The House Financial Services Committee was the first to hold hearings Dec. 12, beating the Senate Commerce, Science and Transportation Committee by one week. With 11 panels investigating, 173 members of the House and 85 senators are involved in at least one of those public forums.

Plane diplomacy
"Secretary of State Colin Powell's peacemaking will bring him to Israel later this week, and he'll be carrying at least one big carrot: F-16s," according to the Prowler column (www.americanprowler.com).
"According to a Washington-based defense lobbyist, Lockheed Martin last week reached a tentative deal to build and sell more than 40 F-16s to the Israeli military. The deal for Lockheed's Fort Worth plant could be worth hundreds of millions of dollars for the company and its subcontractors.
"'The Israelis want these jets badly,' says the lobbyist. 'If they want them, they'll have to at least sit down and make an effort at the negotiating table.
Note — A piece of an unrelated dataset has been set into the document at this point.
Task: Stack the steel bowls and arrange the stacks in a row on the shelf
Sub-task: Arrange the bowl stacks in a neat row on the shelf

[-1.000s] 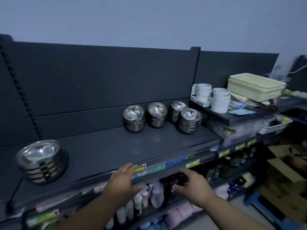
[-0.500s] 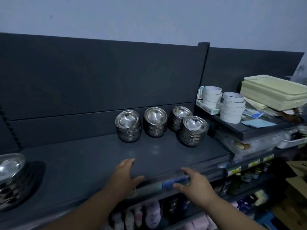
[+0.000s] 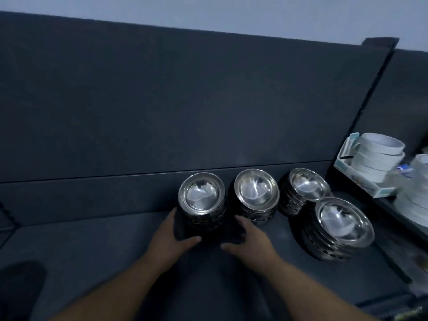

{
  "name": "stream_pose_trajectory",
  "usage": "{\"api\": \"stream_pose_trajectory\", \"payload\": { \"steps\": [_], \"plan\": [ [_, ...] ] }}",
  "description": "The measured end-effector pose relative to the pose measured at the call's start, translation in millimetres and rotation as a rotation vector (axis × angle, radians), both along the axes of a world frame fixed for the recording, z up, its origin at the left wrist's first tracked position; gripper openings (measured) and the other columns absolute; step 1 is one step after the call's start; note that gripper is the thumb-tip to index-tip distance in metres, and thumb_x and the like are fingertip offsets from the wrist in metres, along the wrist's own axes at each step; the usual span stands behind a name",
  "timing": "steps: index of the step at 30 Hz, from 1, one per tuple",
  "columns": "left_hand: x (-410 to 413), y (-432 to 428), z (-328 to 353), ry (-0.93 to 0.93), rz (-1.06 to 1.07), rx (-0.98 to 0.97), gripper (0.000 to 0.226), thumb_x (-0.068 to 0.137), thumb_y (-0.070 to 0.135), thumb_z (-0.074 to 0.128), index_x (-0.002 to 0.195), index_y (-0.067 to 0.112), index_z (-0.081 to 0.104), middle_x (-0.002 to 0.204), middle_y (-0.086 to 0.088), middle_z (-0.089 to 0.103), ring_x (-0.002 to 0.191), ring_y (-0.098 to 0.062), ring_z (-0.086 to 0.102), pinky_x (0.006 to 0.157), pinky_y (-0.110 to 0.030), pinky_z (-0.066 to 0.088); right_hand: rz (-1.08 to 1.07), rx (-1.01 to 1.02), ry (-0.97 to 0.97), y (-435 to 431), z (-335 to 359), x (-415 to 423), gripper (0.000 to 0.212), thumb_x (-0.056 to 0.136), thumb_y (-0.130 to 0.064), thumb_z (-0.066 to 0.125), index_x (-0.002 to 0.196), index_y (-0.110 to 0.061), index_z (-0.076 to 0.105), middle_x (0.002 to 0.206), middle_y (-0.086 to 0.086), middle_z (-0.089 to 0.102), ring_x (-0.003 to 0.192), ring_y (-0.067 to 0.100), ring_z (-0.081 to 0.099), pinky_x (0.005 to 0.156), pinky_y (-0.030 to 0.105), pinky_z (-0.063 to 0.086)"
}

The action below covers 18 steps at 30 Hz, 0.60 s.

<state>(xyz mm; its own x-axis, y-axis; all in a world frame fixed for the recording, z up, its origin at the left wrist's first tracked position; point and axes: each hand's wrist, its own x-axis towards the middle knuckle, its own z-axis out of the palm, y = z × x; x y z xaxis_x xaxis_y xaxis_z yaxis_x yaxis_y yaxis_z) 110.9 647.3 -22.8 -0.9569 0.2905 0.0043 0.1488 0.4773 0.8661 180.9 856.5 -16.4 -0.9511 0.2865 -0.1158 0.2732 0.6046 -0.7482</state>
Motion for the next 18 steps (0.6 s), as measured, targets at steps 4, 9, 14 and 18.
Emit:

Otherwise, those fighter jets never get built.'"

Romney rejects pledge
Mitt Romney, the all-but-certain Republican nominee to be the next governor of Massachusetts, "is drawing fire from anti-tax activists in Massachusetts for his refusal to sign a pledge opposing tax increases," United Press International reports in its Capital Comment column.
"The pledge, offered by Barbara Anderson's Committee for Limited Taxation, one of Romney's original supporters, would put him on record against any effort to raise taxes in the state. Romney rejected Anderson's contention that his signature on the pledge would send a clear message to the Democrats who control the state legislature that tax hikes are off the table, earning him praise from the Boston Globe, the editorially more liberal of Beantown's two newspapers. The last three Massachusetts chief executives, Bill Weld, Paul Cellucci, and Jane Swift, all signed the pledge."

Silencing Mom
Connecticut Gov. John G. Rowland has found a way to silence the loudest critic of his new cigarette tax: He pays for her smokes.
The governor's mother, Cerie Rowland, told the Associated Press last month she was mobilizing her bridge club to oppose the 61-cent increase her son had proposed to help close the state's budget gap.
According to the Record-Journal of Meriden, Mr. Rowland good-humoredly told state agencies at a luncheon on Friday that the secret to keeping his 70-year-old mother quiet was as simple as paying her off with cigarettes.
"I have bought her silence. It cost me $60 a month more. I buy all her cigarettes." Mr. Rowland said. "Believe me, it was worth buying her silence on this."